» TASK INSTRUCTIONS: The answer should be an exact repeat of the stretch of material below from the line containing "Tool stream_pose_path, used" through the line containing "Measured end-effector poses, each".

DATA EXTRACT Block Start

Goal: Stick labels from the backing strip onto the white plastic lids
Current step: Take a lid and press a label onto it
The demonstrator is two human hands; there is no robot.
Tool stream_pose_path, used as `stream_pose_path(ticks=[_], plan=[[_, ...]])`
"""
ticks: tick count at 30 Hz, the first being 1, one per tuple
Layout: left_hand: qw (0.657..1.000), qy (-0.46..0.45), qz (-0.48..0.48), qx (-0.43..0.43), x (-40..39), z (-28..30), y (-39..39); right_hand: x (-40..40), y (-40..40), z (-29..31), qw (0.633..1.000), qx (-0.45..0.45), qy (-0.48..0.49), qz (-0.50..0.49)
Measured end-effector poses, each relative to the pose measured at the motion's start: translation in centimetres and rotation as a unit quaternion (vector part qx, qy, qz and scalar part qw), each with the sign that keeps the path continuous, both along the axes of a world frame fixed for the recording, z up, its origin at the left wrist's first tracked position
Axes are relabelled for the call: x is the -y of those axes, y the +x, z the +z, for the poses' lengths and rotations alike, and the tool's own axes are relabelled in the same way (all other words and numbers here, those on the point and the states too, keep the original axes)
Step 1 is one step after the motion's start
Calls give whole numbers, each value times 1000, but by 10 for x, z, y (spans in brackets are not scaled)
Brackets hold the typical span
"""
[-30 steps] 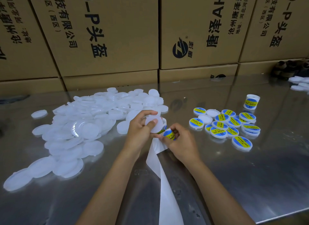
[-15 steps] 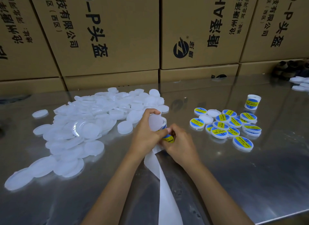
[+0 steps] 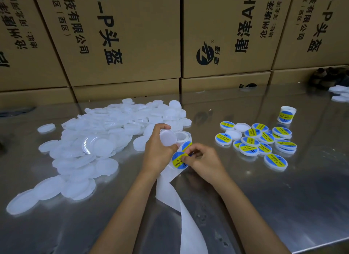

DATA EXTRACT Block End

» RESPONSE TO THE EXERCISE:
Tool stream_pose_path, used as `stream_pose_path(ticks=[_], plan=[[_, ...]])`
"""
ticks: tick count at 30 Hz, the first being 1, one per tuple
Layout: left_hand: qw (0.657..1.000), qy (-0.46..0.45), qz (-0.48..0.48), qx (-0.43..0.43), x (-40..39), z (-28..30), y (-39..39); right_hand: x (-40..40), y (-40..40), z (-29..31), qw (0.633..1.000), qx (-0.45..0.45), qy (-0.48..0.49), qz (-0.50..0.49)
Measured end-effector poses, each relative to the pose measured at the motion's start: translation in centimetres and rotation as a unit quaternion (vector part qx, qy, qz and scalar part qw), each with the sign that keeps the path continuous, both along the axes of a world frame fixed for the recording, z up, its origin at the left wrist's first tracked position

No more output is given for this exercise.